ASSIGNMENT
With the pictures left aside, write out exactly the lines of the listing below from the line with "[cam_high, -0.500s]" to the line with "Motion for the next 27", both included, and only those.

SOURCE INFORMATION
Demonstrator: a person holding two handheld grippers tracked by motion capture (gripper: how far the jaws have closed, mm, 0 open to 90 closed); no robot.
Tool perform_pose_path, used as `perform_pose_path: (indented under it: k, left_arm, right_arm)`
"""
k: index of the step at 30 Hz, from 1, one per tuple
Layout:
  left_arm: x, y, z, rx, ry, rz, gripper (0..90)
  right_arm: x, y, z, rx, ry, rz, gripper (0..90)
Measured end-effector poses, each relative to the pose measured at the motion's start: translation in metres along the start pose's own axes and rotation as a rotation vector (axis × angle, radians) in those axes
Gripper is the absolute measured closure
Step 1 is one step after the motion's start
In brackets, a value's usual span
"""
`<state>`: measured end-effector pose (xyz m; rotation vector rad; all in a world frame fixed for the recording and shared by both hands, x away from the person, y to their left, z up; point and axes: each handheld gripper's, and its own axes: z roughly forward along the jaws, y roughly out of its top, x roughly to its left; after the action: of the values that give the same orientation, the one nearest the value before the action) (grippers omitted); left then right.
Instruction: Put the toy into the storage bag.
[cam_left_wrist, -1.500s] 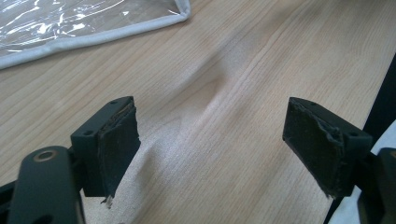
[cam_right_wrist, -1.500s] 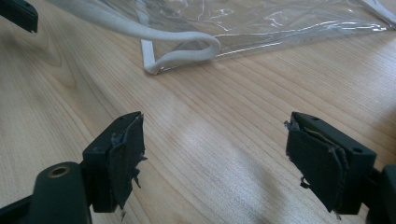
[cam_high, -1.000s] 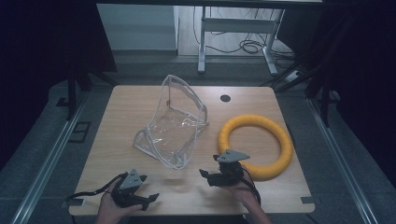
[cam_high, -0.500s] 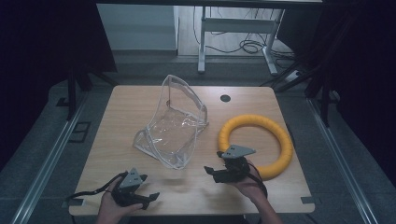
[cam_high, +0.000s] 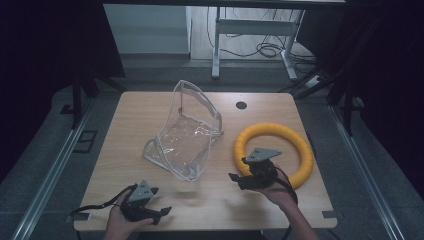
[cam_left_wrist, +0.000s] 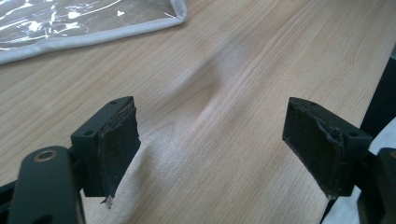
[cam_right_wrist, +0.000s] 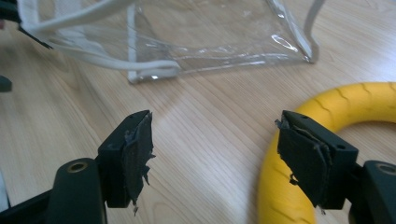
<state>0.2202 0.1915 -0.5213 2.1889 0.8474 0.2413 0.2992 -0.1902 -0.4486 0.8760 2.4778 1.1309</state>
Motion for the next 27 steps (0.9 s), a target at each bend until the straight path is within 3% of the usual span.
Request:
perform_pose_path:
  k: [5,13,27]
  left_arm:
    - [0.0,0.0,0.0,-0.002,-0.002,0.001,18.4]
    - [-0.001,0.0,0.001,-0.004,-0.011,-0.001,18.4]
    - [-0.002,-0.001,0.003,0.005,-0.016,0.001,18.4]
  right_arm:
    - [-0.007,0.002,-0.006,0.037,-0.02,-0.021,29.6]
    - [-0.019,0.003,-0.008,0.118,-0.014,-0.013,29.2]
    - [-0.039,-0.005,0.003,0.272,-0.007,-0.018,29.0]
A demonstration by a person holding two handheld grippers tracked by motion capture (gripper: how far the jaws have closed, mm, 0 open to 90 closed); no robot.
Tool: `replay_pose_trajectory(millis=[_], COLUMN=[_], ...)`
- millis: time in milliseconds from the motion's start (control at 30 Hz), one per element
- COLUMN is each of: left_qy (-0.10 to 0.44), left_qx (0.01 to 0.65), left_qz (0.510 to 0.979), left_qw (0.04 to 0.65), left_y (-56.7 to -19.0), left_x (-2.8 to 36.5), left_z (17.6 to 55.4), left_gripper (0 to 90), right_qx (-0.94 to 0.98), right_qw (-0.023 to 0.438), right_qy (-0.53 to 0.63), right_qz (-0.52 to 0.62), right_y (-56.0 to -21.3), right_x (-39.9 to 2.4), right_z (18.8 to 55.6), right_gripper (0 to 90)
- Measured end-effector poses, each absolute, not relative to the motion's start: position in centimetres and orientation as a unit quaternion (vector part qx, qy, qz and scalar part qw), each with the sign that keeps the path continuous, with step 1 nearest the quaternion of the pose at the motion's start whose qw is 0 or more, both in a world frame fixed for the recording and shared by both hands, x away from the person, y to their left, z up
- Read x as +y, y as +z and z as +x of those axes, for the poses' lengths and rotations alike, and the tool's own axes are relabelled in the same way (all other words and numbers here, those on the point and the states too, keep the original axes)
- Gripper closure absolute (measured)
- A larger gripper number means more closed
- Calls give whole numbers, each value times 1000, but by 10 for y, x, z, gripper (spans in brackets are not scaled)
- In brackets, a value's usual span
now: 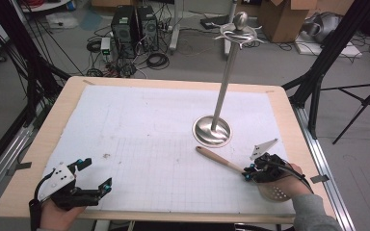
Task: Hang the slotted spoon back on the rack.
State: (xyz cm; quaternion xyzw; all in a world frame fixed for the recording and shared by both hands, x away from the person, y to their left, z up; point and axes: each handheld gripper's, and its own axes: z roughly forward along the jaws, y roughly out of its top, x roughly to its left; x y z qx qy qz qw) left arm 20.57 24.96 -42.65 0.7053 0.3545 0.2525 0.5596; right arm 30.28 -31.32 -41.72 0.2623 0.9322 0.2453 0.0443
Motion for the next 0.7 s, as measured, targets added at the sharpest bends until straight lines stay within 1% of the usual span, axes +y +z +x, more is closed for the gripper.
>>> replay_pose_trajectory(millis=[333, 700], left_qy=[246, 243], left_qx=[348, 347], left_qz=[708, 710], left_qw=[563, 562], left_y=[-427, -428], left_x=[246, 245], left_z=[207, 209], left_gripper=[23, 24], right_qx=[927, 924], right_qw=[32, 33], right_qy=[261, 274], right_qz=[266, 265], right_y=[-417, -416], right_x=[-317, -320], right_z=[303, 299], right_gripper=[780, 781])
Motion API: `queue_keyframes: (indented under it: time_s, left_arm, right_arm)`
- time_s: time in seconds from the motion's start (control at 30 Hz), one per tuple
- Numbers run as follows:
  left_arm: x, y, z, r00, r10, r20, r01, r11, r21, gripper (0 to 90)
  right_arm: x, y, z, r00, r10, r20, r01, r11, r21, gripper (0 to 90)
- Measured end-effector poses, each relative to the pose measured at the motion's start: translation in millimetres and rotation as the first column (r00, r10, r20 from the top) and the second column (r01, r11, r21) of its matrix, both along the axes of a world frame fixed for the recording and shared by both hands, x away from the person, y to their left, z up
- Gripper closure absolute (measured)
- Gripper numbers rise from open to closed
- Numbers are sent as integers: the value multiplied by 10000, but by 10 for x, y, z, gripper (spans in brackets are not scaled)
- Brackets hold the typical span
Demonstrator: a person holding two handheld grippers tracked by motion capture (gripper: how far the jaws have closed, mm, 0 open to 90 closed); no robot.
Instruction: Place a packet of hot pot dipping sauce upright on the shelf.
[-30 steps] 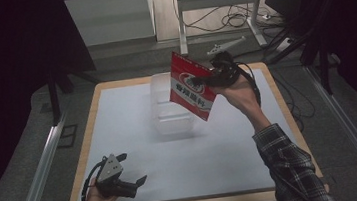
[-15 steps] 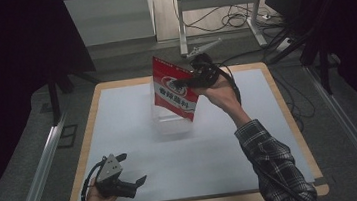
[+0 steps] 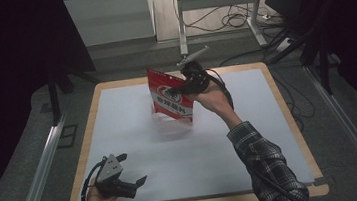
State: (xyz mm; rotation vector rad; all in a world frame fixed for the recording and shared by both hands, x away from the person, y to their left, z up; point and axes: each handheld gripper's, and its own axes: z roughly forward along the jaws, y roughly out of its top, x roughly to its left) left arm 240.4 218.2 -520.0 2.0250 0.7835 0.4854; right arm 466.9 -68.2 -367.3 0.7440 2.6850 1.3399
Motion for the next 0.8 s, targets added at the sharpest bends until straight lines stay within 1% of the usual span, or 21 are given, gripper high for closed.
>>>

ANSWER TO THIS TASK
[cam_high, -0.500s] 
[cam_high, +0.000s] 
[cam_left_wrist, +0.000s] 
[cam_right_wrist, +0.000s] 
<state>0.2202 0.1915 -0.5213 2.1889 0.8474 0.2413 0.2992 -0.1902 -0.4486 0.8760 2.4778 1.1309</state>
Motion for the next 27 steps (0.9 s), a target at each bend until the straight path is within 3% of the usual span.

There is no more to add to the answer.